> [Extracted records]:
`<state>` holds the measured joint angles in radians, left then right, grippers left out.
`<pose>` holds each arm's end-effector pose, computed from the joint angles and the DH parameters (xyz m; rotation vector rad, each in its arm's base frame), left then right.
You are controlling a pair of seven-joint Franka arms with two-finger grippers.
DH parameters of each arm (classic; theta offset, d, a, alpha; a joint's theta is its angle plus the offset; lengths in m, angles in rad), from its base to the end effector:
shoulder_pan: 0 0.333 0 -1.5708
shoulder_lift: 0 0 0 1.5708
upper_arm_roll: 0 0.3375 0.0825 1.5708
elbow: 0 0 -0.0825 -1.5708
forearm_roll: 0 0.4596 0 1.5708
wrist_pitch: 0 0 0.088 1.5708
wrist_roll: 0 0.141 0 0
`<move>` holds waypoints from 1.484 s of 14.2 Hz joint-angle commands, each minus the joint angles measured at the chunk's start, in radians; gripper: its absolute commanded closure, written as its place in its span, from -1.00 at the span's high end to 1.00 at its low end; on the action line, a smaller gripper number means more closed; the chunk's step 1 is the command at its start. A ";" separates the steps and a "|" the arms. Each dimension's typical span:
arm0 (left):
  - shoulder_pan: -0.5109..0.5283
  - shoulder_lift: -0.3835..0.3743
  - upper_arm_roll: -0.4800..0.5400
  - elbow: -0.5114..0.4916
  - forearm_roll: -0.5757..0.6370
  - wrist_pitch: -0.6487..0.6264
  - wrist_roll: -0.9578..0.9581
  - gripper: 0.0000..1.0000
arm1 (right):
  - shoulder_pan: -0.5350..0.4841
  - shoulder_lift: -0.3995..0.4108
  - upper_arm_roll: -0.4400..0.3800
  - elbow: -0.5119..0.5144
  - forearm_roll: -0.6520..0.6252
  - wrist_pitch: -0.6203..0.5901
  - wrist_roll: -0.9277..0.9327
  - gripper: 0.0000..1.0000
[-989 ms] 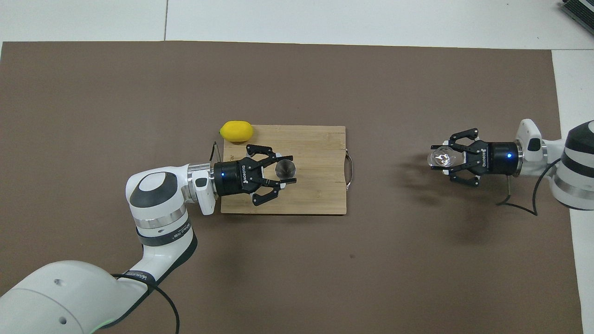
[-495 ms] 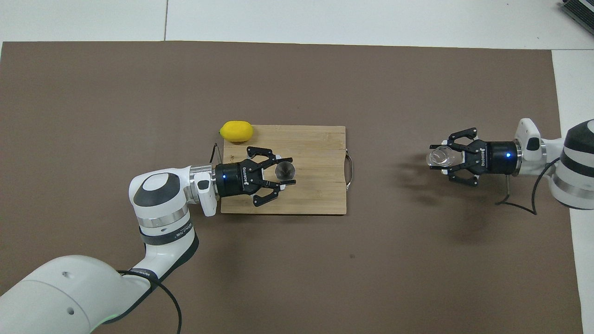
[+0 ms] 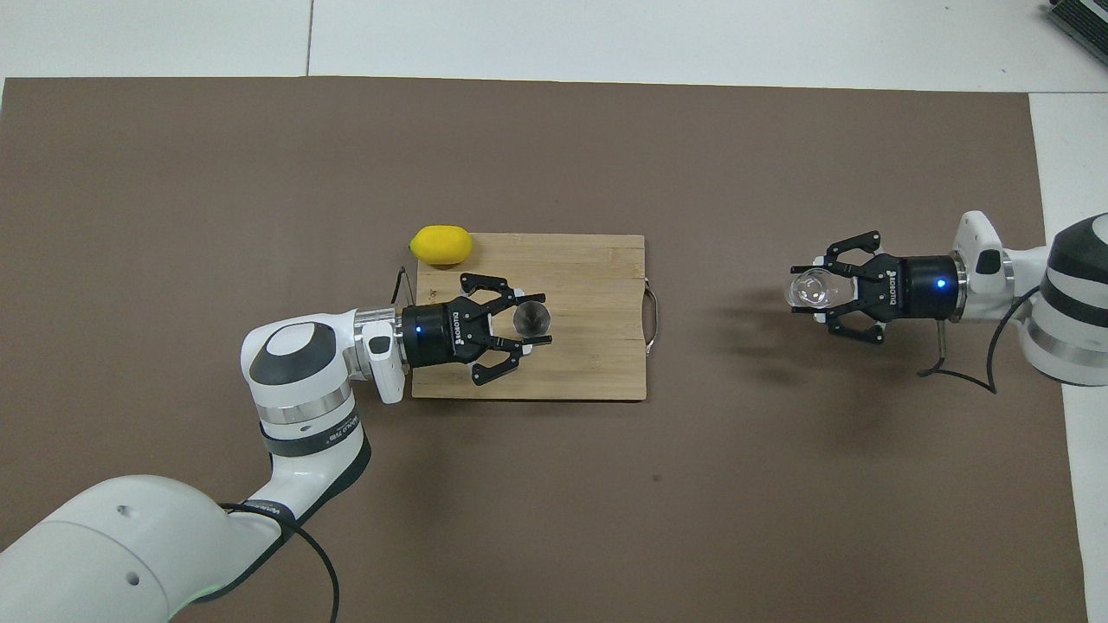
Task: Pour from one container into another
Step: 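Open the left gripper off the cup while the right gripper lifts the glass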
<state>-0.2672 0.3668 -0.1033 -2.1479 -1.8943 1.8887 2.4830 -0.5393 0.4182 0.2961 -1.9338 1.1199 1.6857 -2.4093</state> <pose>0.5579 -0.3250 0.2161 1.3349 -1.1366 1.1876 0.6433 -0.0444 0.2545 -1.4046 -1.4637 -1.1345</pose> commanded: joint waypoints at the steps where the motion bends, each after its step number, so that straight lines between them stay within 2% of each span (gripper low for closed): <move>1: -0.012 0.009 0.010 0.013 -0.026 0.006 0.025 0.41 | -0.004 -0.042 0.018 -0.011 0.003 0.006 0.007 -1.00; 3: -0.010 0.009 0.010 0.013 -0.026 0.006 0.025 0.52 | -0.002 -0.067 0.020 -0.011 0.003 0.008 0.021 -1.00; 6: -0.006 0.009 0.010 0.014 -0.026 0.001 0.025 0.97 | 0.018 -0.090 0.020 -0.019 0.006 0.008 0.029 -1.00; 15: 0.037 0.008 0.011 0.046 -0.023 -0.034 0.022 0.98 | 0.124 -0.153 0.025 -0.083 0.153 0.077 0.093 -1.00; 21: 0.149 -0.044 0.017 0.046 0.095 -0.059 0.004 0.99 | 0.212 -0.217 0.023 -0.129 0.210 0.147 0.142 -1.00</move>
<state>-0.1569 0.3607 -0.0860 -2.0931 -1.8516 1.8457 2.4855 -0.3435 0.2599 0.3164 -2.0171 1.2909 1.7958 -2.3014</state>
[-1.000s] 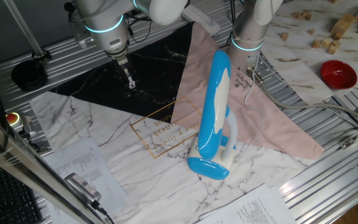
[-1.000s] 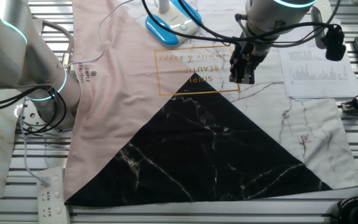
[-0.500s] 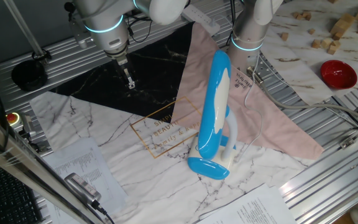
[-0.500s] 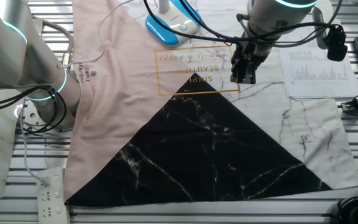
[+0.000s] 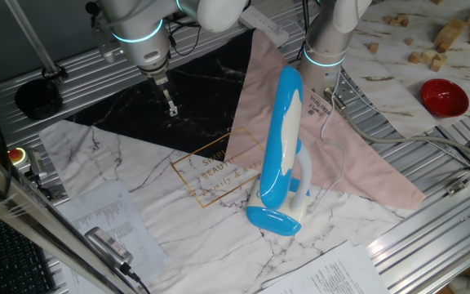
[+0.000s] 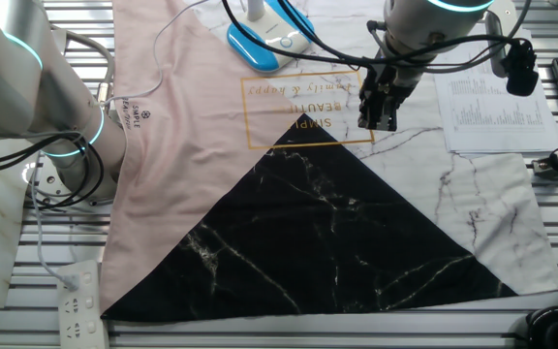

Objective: Turn on the desk lamp by pressing the button

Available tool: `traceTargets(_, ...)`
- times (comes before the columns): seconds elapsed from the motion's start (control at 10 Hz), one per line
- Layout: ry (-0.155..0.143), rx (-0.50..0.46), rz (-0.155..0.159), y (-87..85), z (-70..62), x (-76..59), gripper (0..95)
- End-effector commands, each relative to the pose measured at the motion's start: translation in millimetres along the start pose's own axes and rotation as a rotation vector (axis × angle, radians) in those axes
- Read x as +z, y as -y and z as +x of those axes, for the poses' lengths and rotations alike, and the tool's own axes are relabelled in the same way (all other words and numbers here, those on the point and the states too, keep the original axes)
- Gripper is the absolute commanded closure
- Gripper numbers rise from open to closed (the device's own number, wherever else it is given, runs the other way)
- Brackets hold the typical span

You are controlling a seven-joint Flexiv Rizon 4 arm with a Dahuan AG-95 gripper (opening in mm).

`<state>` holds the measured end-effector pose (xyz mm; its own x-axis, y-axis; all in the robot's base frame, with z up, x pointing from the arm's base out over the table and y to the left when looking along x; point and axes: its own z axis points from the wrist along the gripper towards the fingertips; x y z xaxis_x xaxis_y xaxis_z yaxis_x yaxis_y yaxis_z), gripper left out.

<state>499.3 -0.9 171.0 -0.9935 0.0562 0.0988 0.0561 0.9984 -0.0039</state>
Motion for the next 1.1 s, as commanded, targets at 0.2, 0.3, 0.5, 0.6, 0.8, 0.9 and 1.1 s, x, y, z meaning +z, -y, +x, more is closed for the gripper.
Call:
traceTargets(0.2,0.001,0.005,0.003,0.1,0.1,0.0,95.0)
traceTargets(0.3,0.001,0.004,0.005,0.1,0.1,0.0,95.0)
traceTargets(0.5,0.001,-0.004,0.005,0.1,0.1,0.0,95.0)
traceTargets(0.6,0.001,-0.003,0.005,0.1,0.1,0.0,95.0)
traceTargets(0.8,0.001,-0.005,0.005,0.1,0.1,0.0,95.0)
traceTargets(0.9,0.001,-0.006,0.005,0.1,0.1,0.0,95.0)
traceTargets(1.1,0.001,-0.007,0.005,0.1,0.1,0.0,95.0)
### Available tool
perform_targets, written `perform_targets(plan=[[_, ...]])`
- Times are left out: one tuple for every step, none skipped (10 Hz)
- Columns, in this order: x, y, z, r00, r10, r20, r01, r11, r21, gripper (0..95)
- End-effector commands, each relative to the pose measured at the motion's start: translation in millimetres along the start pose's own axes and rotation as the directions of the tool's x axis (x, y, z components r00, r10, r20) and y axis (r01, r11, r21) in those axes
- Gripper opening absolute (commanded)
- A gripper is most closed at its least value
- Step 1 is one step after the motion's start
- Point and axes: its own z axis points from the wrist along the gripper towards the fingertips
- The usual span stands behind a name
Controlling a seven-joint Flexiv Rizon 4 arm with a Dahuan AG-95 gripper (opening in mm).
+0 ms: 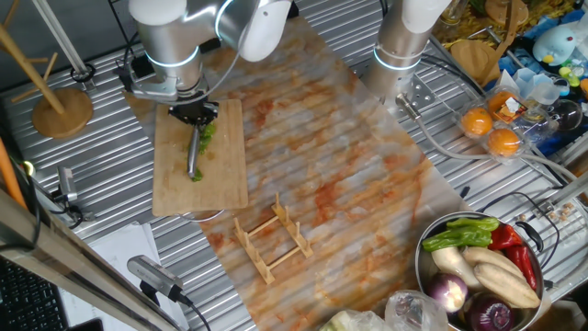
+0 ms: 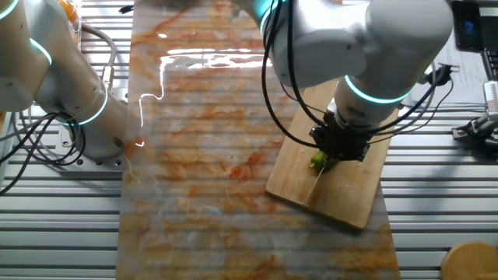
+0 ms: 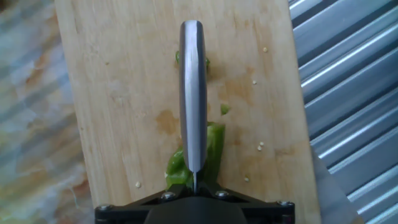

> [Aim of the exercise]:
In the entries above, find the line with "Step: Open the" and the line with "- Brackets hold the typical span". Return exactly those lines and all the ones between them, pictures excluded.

> [Response]:
Step: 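Open the left gripper off the cup while the right gripper lifts the glass
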<state>-0.2672 0.3668 -0.1033 -2.1479 -1.8943 1.8887 2.4830 -0.5393 0.4182 0.2961 -1.9338 1.1199 1.6857 -2.4093</state> <pose>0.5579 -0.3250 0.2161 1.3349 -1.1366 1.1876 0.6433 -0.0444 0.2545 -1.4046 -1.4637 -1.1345</pose> commanded: joint waypoints at the steps where the motion bends, each after its step number, so that straight lines between them stay within 2% of each span (gripper low for closed): <move>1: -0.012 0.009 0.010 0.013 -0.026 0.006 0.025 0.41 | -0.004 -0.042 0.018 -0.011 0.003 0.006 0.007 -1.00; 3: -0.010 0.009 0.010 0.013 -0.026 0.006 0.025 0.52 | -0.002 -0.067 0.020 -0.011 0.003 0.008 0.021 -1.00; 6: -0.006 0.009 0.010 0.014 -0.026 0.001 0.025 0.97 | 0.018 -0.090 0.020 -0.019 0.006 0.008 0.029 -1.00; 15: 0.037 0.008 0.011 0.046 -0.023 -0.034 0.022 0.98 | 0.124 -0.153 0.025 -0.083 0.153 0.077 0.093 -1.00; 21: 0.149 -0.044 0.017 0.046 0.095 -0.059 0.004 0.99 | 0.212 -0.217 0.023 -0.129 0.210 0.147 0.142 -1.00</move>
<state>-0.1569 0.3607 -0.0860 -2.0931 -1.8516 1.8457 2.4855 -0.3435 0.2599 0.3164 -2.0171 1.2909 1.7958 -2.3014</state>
[-1.000s] 
[-1.000s] 
[-0.500s] 
[-0.500s] 
[+0.000s] 
[+0.000s] 

Objective: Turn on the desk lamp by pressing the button

Available tool: `traceTargets(_, ...)`
- times (comes before the columns): seconds elapsed from the motion's start (control at 10 Hz), one per line
- Layout: ry (-0.155..0.143), rx (-0.50..0.46), rz (-0.155..0.159), y (-87..85), z (-70..62), x (-76..59), gripper (0..95)
- End-effector commands, each relative to the pose measured at the motion's start: translation in millimetres along the start pose's own axes and rotation as a rotation vector (axis × angle, radians) in those axes
- Read x as +z, y as -y and z as +x of those axes, for the poses' lengths and rotations alike, and the tool's own axes are relabelled in the same way (all other words and numbers here, those on the point and the states too, keep the original axes)
- Gripper is the absolute commanded closure
- Gripper numbers rise from open to closed (the device's own number, wherever else it is given, runs the other way)
- Brackets hold the typical span

An answer has been given, and the exercise is complete.